* Your instructions *
Give all the lines below again, exactly, with no pictures.

* Given material *
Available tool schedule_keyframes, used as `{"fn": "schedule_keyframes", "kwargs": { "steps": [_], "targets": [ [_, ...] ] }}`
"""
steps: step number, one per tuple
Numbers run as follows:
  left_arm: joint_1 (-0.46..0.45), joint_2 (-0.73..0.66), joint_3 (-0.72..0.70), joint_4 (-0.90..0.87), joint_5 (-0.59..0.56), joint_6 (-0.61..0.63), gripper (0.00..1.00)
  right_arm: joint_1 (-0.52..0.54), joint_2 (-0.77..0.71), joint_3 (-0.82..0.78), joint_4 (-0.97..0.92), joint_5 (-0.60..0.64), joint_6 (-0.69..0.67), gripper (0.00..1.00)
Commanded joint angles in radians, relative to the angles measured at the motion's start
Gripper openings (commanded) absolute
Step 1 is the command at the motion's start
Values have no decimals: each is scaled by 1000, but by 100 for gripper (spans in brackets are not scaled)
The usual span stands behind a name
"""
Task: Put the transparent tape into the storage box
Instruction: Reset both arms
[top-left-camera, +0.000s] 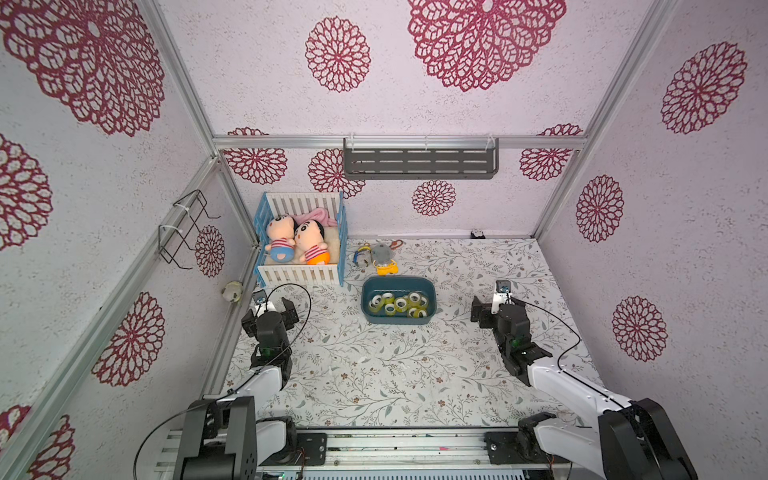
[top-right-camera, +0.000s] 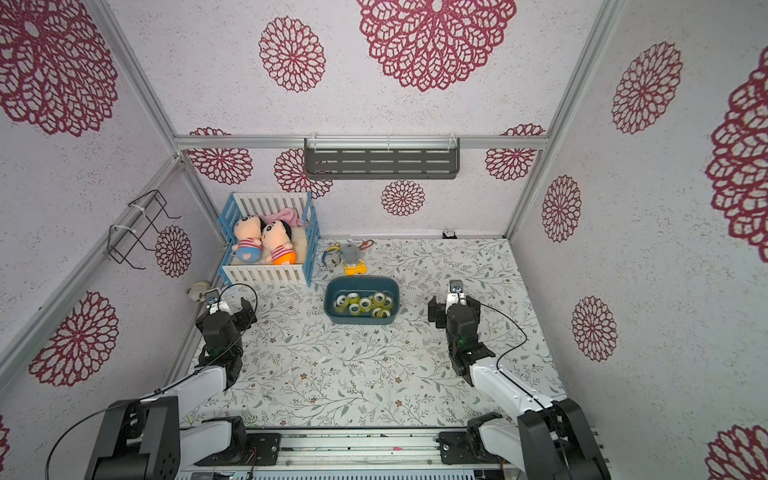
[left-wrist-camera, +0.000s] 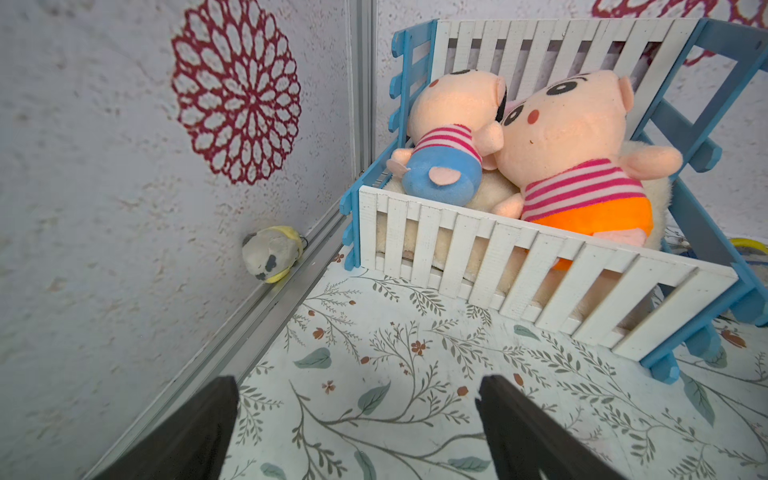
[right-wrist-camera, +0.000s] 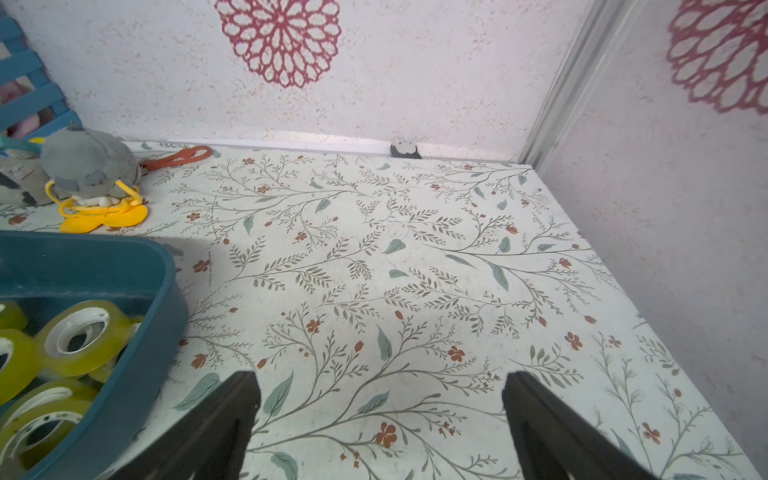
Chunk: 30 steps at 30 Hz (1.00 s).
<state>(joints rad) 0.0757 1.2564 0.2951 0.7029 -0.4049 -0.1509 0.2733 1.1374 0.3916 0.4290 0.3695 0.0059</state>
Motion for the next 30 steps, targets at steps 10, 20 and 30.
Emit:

* Exercise result *
Available tool schedule_keyframes, used as `{"fn": "schedule_keyframes", "kwargs": { "steps": [_], "targets": [ [_, ...] ] }}`
"""
steps: step number, one per tuple
Numbers run as follows:
  left_arm: joint_1 (-0.46..0.45), joint_2 (-0.73..0.66), joint_3 (-0.72..0.70), joint_4 (-0.90..0.87), joint_5 (-0.59..0.56), joint_6 (-0.61..0.63), gripper (0.00..1.00)
  right_arm: joint_1 (-0.52..0.54), joint_2 (-0.77..0.71), joint_3 (-0.82..0.78), joint_4 (-0.97..0.92), joint_5 (-0.60..0.64), joint_6 (-0.69..0.67), gripper (0.00..1.00)
Commanded joint angles in radians, relative to the angles measured at the motion's start
Gripper openings (commanded) absolute
Step 1 is the command at the motion's start
Values have no decimals: each is scaled by 1000, but by 100 for gripper (spans in brackets are not scaled)
The usual span stands behind a name
"""
Task: Put the transparent tape into the storage box
Instruction: Reset both arms
[top-left-camera, +0.000s] 
[top-right-camera, +0.000s] 
[left-wrist-camera, +0.000s] 
[right-wrist-camera, +0.000s] 
Chunk: 30 steps at 30 Hz (1.00 s).
<state>(joints rad) 0.0757 1.2564 0.2951 0.7029 -0.4049 -0.1509 0.2733 1.1374 0.3916 0.4290 0.3695 0.0059</state>
Motion for the next 30 steps, targets at steps 10, 20 and 30.
Emit:

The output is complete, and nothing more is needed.